Assigned task - Please list all lines of the material below in which the string "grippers" occurs.

Data provided -

[Start of section]

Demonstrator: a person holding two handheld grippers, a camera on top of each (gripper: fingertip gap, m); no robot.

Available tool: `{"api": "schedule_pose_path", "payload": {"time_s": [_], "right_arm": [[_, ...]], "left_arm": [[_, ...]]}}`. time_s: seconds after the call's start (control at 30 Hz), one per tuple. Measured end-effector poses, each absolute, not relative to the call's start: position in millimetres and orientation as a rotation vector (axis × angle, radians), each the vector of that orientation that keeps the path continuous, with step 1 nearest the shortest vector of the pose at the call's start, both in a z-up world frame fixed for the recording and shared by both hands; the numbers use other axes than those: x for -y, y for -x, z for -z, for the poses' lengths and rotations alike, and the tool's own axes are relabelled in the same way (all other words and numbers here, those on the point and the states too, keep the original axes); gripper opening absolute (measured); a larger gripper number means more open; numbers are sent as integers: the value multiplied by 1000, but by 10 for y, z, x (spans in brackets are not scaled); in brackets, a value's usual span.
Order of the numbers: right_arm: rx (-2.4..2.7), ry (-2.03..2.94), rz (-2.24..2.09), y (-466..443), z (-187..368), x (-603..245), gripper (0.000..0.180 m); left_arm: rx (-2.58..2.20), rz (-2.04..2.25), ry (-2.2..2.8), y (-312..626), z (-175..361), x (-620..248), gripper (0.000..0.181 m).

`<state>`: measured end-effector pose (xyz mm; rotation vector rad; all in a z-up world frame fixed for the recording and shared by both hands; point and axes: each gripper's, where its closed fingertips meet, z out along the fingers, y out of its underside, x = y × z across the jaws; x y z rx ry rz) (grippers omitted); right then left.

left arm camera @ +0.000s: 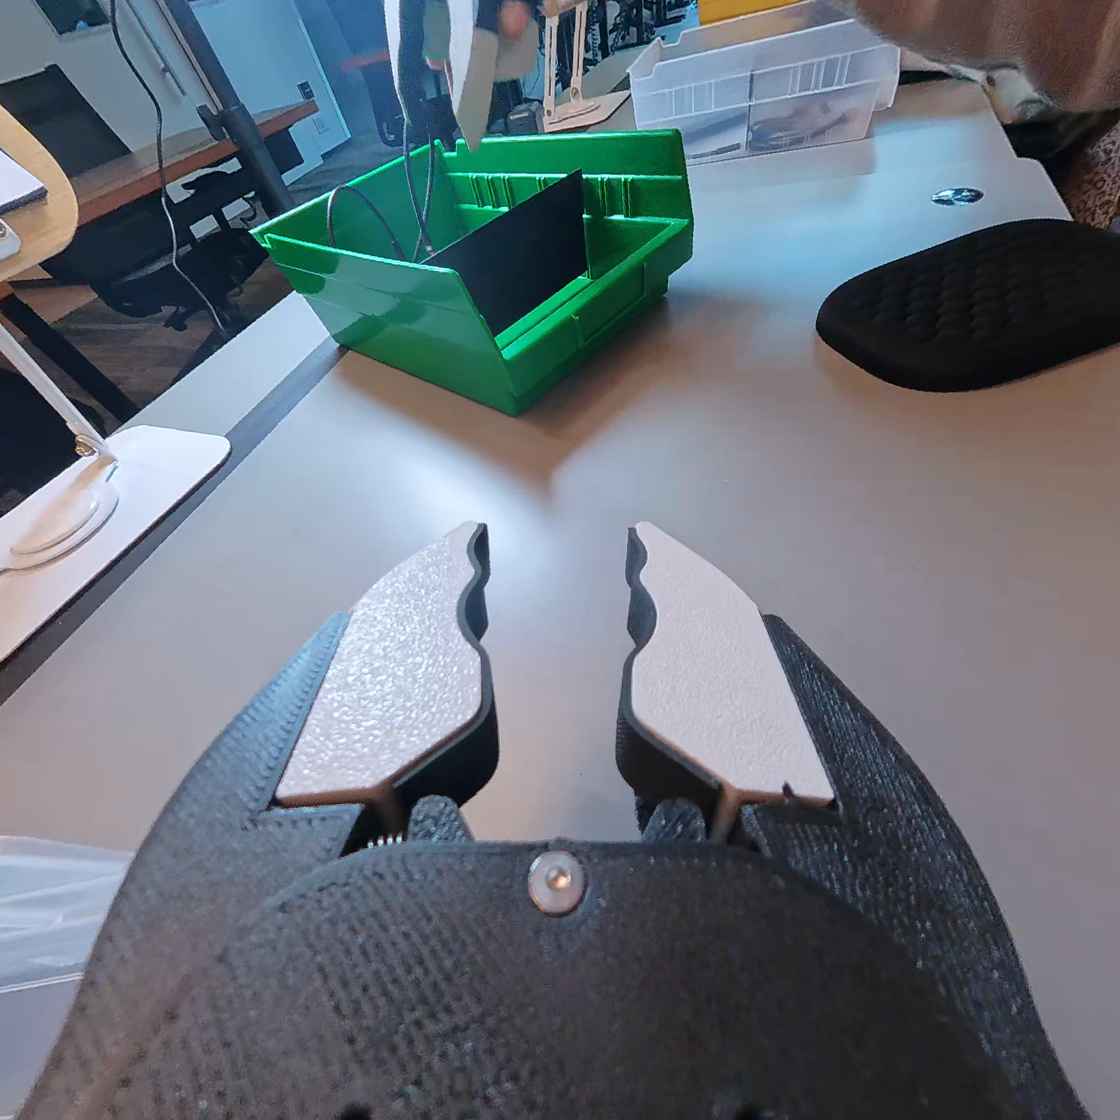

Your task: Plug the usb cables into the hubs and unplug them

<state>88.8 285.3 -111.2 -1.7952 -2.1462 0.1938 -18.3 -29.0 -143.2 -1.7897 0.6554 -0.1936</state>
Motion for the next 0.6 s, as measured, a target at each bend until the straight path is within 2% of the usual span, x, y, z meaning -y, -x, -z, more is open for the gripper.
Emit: {"api": "schedule_pose_path", "payload": {"time_s": [0.23,0.4,0.6], "right_arm": [[1708,1390,-716,-655,470,-1816,55],[1659,1314,-944,-774,774,-978,51],[1600,1322,-1089,-817,1230,-586,46]], "left_arm": [[-614,151,1760,288,1342,265,39],[-477,98,1699,585,1123,257,22],[-314,-25,1626,1081,798,335,6]]}}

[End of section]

Solution below -
Demonstrator: a person holding two handheld grippers, a camera on top of each (gripper: fingertip gap, m); no robot.
`<state>`: measured end-effector pose (xyz mm; rotation vector rad; all in a z-up world frame fixed for the recording and shared by both hands; point and axes: each gripper's, where its closed fingertips meet, z out along the fingers, y out of its underside, x = y × z across the jaws; x y z rx ry rz) (grippers omitted); right then left.

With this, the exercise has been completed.